Take the line that contains "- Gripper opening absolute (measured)" in the data below and each line after it, through the last, and repeat them unchanged.

Given information START

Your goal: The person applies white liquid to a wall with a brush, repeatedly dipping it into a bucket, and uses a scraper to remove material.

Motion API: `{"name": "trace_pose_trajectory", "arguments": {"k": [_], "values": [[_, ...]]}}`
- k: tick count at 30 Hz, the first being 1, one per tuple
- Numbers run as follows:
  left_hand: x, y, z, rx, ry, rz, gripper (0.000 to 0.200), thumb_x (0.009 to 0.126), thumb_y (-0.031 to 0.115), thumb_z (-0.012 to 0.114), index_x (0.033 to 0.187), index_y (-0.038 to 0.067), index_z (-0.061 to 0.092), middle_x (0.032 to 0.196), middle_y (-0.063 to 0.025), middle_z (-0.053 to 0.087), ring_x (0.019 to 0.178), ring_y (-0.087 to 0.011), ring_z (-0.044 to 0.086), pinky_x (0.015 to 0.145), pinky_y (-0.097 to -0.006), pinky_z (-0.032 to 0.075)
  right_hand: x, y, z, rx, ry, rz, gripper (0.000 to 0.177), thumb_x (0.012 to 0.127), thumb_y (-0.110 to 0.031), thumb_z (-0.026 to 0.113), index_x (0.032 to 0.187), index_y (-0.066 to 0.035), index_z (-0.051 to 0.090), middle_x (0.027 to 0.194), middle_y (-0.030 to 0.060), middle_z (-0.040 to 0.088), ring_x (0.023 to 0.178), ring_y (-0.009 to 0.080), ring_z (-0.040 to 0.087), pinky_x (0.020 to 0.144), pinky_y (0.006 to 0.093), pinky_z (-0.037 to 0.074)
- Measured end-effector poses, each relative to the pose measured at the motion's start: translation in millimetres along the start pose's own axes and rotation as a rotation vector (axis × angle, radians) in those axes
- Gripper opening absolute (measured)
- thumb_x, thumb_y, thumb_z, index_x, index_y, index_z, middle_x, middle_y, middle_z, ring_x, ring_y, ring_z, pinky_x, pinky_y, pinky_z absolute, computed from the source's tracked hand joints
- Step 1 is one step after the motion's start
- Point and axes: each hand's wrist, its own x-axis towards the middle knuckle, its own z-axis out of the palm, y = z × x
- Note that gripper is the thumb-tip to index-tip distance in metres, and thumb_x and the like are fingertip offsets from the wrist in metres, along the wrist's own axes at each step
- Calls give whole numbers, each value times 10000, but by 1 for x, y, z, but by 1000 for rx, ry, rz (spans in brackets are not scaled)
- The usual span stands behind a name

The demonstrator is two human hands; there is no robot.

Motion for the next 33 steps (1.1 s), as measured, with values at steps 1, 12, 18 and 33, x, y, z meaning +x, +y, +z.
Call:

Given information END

■ Finished task:
- Gripper opening absolute (measured)
- thumb_x, thumb_y, thumb_z, index_x, index_y, index_z, middle_x, middle_y, middle_z, ring_x, ring_y, ring_z, pinky_x, pinky_y, pinky_z absolute, computed from the source's tracked hand joints
- Step 1 is one step after the motion's start
- Point and axes: each hand's wrist, its own x-axis towards the middle knuckle, its own z-axis out of the palm, y = z × x
- Note that gripper is the thumb-tip to index-tip distance in metres, and thumb_x and the like are fingertip offsets from the wrist in metres, along the wrist's own axes at each step
- Calls give whole numbers, each value times 10000, but by 1 for x, y, z, but by 1000 for rx, ry, rz (spans in brackets are not scaled)
- The usual span stands behind a name

The demonstrator is two human hands; there is no robot.

Motion for the next 33 steps (1.1 s), as measured, with values at steps 1, 12, 18 and 33, x, y, z meaning +x, +y, +z.
Call:

The exercise output is complete.